A experiência da Bolívia com a implantação de Redes Integradas de Saúde (RIS) foi apresentada por Yecid Ramiro Humacayo Morales, diretor geral de redes de serviços de saúde do Ministério da Saúde e Esportes, no painel dedicado à América do Sul, durante o Seminário Internacional sobre Governança da Saúde em Países Federativos e Descentralizados. A exposição abordou a consolidação do sistema público boliviano a partir da experiência concreta do Projeto Promesa, que se desenvolveu entre 2019 e 2023 no departamento de Oruro, com apoio da OPAS/OMS.
A estrutura do sistema de saúde boliviano é marcada por três subsistemas que operam de forma paralela e segmentada: o setor público, a seguridade social de curto prazo (organizada em caixas de saúde) e o setor privado. Esses subsistemas têm gestão autônoma e baixa integração. Somente o sistema público organiza-se em redes de serviços com cobertura nacional, abarcando 104 redes em um território de 343 municípios e 11 milhões de habitantes. A gestão dos serviços públicos é compartilhada entre três níveis: municipal (1º e 2º níveis de atenção), departamental (3º nível) e nacional (responsável pela regulação e pelo financiamento parcial). A medicina tradicional também está integrada ao sistema, em regiões onde é demandada pela população.
Desde 2019, com a criação do Sistema Único de Saúde (SUS) boliviano, a Bolívia tem buscado consolidar um modelo universal, gratuito e com foco em determinação social da saúde. A experiência do departamento de Oruro foi concebida como piloto dessa transição, com a implantação de duas RIS: uma urbana (cidade de Oruro) e outra rural (região de Cuenca Popó, com sete municípios). O projeto teve como objetivo reduzir desigualdades no acesso a serviços essenciais e fortalecer a integração entre os níveis de atenção.
Yecid Ramiro Humacayo Morales
As ações foram organizadas em quatro eixos, baseados no modelo conceitual da OPAS para as RIS: (1) modelo de cuidado integral com enfoque territorial; (2) governança, participação social e intersetorialidade; (3) gestão integrada de recursos humanos, informação e logística; e (4) financiamento e incentivos. Foram priorizados cinco programas: saúde materno-infantil, saúde sexual e reprodutiva, doenças transmissíveis e não transmissíveis e resposta à covid-19.

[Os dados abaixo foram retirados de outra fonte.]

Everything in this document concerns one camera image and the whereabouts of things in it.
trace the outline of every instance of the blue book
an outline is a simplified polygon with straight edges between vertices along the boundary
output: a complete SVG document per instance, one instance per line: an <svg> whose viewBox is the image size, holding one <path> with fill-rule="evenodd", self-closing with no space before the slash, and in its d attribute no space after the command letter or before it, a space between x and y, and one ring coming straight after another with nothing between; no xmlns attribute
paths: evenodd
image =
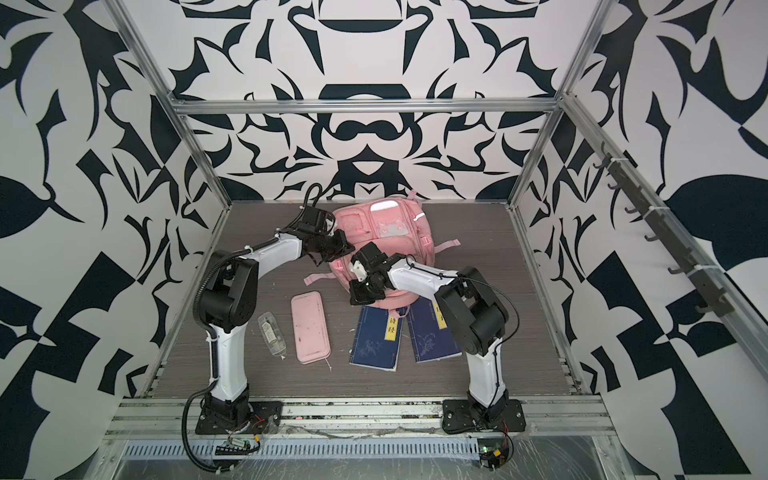
<svg viewBox="0 0 768 480"><path fill-rule="evenodd" d="M389 316L388 310L364 306L357 323L349 363L394 372L405 321L405 318Z"/></svg>
<svg viewBox="0 0 768 480"><path fill-rule="evenodd" d="M421 296L411 305L407 318L416 363L462 354L462 349L456 345L437 303Z"/></svg>

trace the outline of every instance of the pink pencil case
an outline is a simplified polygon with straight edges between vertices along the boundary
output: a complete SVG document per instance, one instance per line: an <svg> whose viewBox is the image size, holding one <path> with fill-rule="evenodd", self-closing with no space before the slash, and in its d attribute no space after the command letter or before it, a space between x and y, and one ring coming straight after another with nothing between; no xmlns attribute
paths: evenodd
<svg viewBox="0 0 768 480"><path fill-rule="evenodd" d="M326 359L331 354L326 314L320 292L297 295L290 301L296 357L301 363Z"/></svg>

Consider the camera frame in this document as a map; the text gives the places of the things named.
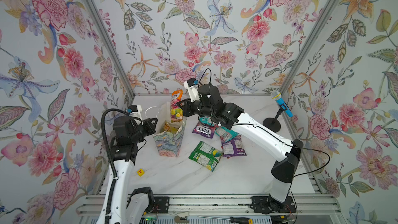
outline snack bag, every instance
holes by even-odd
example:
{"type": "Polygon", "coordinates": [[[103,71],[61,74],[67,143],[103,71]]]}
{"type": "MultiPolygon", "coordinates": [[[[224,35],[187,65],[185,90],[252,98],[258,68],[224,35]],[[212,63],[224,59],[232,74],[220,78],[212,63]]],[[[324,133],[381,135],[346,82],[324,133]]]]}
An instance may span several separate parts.
{"type": "Polygon", "coordinates": [[[182,120],[182,109],[176,105],[177,102],[181,101],[182,94],[183,91],[181,89],[176,90],[172,93],[172,100],[170,102],[170,113],[172,122],[180,122],[182,120]]]}
{"type": "Polygon", "coordinates": [[[224,153],[223,157],[247,156],[240,135],[222,144],[222,151],[224,153]]]}
{"type": "Polygon", "coordinates": [[[221,143],[226,143],[230,141],[232,138],[236,137],[239,133],[234,132],[232,130],[228,130],[225,127],[217,127],[216,134],[220,136],[221,143]]]}
{"type": "Polygon", "coordinates": [[[216,127],[205,126],[201,122],[198,122],[192,133],[200,134],[205,138],[213,138],[216,127]]]}
{"type": "Polygon", "coordinates": [[[207,169],[214,171],[217,163],[220,161],[222,151],[211,147],[207,143],[201,141],[193,150],[189,159],[196,161],[206,167],[207,169]]]}

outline marble surface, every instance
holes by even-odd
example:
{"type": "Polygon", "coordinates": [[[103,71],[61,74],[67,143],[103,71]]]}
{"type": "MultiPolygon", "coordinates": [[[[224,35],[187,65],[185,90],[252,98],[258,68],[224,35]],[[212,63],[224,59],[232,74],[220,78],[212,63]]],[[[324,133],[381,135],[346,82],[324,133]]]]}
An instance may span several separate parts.
{"type": "MultiPolygon", "coordinates": [[[[142,117],[145,109],[152,106],[161,106],[169,101],[170,96],[136,96],[135,105],[142,106],[142,117]]],[[[275,116],[278,107],[269,96],[224,96],[224,102],[233,102],[242,107],[258,122],[266,117],[275,116]]],[[[283,137],[289,138],[283,118],[281,130],[283,137]]],[[[271,168],[275,160],[254,142],[242,136],[243,146],[247,156],[222,157],[213,172],[188,157],[200,141],[221,150],[221,141],[217,135],[212,139],[193,134],[197,116],[187,118],[186,130],[182,141],[179,157],[163,157],[158,155],[153,138],[146,137],[147,144],[137,155],[134,172],[129,181],[129,192],[136,188],[151,187],[154,194],[259,194],[269,193],[272,185],[271,168]],[[140,177],[136,173],[143,169],[145,174],[140,177]]],[[[296,174],[305,173],[302,162],[299,163],[296,174]]],[[[106,193],[107,178],[101,188],[101,194],[106,193]]],[[[297,194],[313,194],[314,189],[307,175],[296,177],[291,191],[297,194]]]]}

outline black cable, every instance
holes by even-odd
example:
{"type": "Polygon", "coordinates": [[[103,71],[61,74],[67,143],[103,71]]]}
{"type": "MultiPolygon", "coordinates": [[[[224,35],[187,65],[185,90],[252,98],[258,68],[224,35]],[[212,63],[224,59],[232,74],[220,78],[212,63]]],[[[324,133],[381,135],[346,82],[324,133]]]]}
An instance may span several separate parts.
{"type": "Polygon", "coordinates": [[[121,113],[123,113],[125,115],[128,115],[128,113],[125,112],[125,111],[122,111],[122,110],[116,109],[116,108],[111,108],[111,109],[105,110],[103,112],[103,114],[102,114],[102,117],[101,117],[102,139],[103,139],[103,142],[104,142],[106,155],[108,156],[109,165],[111,166],[112,175],[113,175],[113,180],[112,180],[111,187],[109,188],[109,195],[108,195],[108,200],[107,200],[107,204],[106,204],[105,224],[109,224],[109,219],[110,219],[109,214],[111,212],[113,190],[115,189],[115,185],[116,185],[116,179],[115,178],[117,177],[115,164],[114,164],[113,159],[112,159],[111,149],[109,148],[108,139],[106,137],[106,131],[105,131],[105,116],[109,112],[121,112],[121,113]]]}

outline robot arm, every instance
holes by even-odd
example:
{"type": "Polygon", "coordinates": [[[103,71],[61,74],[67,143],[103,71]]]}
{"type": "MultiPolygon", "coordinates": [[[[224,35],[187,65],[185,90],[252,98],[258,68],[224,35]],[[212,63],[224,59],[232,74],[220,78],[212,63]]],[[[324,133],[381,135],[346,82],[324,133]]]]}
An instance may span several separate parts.
{"type": "Polygon", "coordinates": [[[183,116],[194,114],[211,117],[218,125],[250,138],[265,149],[276,160],[271,173],[274,176],[271,193],[268,197],[269,209],[278,212],[284,206],[293,176],[300,161],[303,143],[296,139],[281,137],[255,121],[241,107],[234,103],[224,103],[217,87],[211,83],[199,86],[196,79],[184,83],[189,99],[178,102],[183,116]]]}

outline green snack bag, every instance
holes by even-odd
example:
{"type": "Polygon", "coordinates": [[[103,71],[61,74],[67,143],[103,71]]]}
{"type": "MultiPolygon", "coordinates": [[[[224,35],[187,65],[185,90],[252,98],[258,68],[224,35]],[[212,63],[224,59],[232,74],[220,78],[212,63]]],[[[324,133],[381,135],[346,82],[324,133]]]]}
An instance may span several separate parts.
{"type": "Polygon", "coordinates": [[[201,141],[193,150],[189,159],[196,161],[206,167],[207,169],[214,171],[217,163],[222,157],[222,151],[211,147],[207,143],[201,141]]]}

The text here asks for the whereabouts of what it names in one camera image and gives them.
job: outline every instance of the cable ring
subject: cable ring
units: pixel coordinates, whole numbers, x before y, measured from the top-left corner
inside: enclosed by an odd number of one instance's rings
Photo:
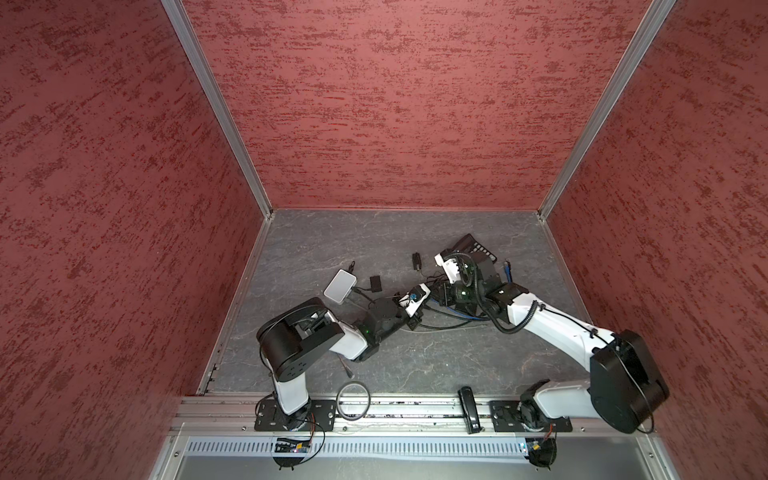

Entre os principais resultados, destacam-se a institucionalização de comitês de análise de informação com participação comunitária; a formação de instâncias de gestão local com envolvimento da sociedade civil e dos governos locais; a reorganização de carteiras de serviços com enfoque de rede; a criação de um centro de formação e simulação clínica para o primeiro nível; e a implantação de sistema de informação interoperável entre atenção primária e especializada. O projeto também realizou estudo de brechas de recursos humanos, reformulou a alocação de profissionais e ampliou as capacitações em temas prioritários.
A melhoria da integração das redes foi medida por indicadores como redução das diferenças no acesso entre as áreas urbana e rural, aumento da satisfação dos usuários e diminuição do gasto direto (de 22% para 17,4% entre 2019 e 2022). Os dados subsidiaram a elaboração da Norma Nacional de Redes Integradas de Serviços de Saúde, publicada em 2024, que oficializou o modelo RIS como estratégia nacional. A nova norma estabelece mecanismos para transferência intermunicipal de recursos, amplia o papel da participação social na gestão e propõe integração progressiva com a seguridade social.
A experiência boliviana reforça quatro lições centrais para a governança da saúde em sistemas descentralizados: a importância da decisão política, da governança intersetorial e multinível, da transparência com base em sistemas de informação interoperáveis, e da adaptação dos modelos às especificidades territoriais. Ao destacar a integração funcional, o enfoque comunitário e a articulação federativa, o caso de Oruro mostra que mesmo em contextos de recursos limitados, é possível construir redes que avancem para além da fragmentação e respondam às necessidades reais da população.